Start of Block

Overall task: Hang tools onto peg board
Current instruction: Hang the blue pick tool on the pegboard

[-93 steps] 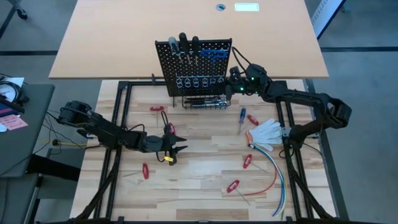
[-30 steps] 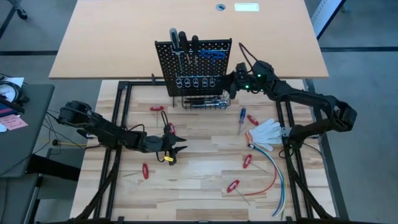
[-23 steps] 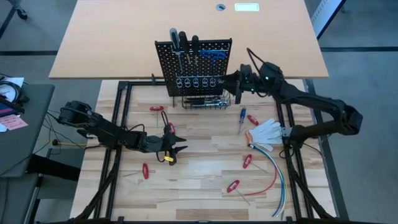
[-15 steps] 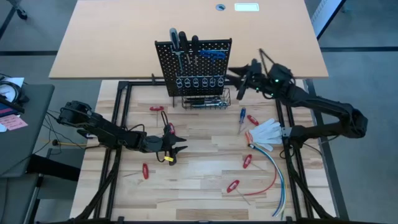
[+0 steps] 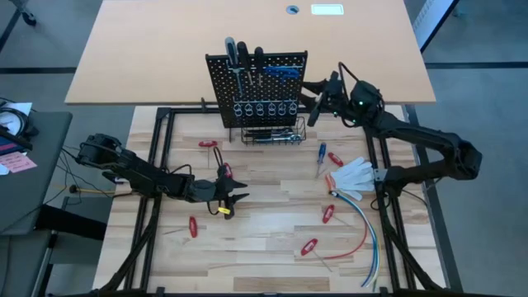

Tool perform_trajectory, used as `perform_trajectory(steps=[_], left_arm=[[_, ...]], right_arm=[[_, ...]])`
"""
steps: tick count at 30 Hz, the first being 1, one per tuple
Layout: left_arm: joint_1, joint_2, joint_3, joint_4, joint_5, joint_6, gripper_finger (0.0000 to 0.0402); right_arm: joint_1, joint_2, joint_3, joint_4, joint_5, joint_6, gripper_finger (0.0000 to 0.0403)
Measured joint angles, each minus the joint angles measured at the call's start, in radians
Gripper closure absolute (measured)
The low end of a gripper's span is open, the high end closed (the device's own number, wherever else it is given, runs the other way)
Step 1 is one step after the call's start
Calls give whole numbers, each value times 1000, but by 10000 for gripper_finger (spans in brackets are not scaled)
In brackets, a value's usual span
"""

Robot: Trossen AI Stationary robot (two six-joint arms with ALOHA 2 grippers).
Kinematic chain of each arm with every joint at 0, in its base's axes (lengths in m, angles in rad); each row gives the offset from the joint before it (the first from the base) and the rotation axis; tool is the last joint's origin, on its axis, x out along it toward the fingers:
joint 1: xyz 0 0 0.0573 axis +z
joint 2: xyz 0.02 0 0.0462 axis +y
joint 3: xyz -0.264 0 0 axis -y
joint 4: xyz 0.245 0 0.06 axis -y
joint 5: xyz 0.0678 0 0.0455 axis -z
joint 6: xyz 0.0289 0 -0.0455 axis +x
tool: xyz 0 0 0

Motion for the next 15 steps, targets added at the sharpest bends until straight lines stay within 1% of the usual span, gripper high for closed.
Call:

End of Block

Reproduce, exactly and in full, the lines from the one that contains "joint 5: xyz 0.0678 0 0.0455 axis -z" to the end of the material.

joint 5: xyz 0.0678 0 0.0455 axis -z
joint 6: xyz 0.0289 0 -0.0455 axis +x
tool: xyz 0 0 0

Motion for the next 15 steps, targets added at the sharpest bends until straight lines stay within 1% of the usual span, gripper high for closed.
Call:

That completes the output.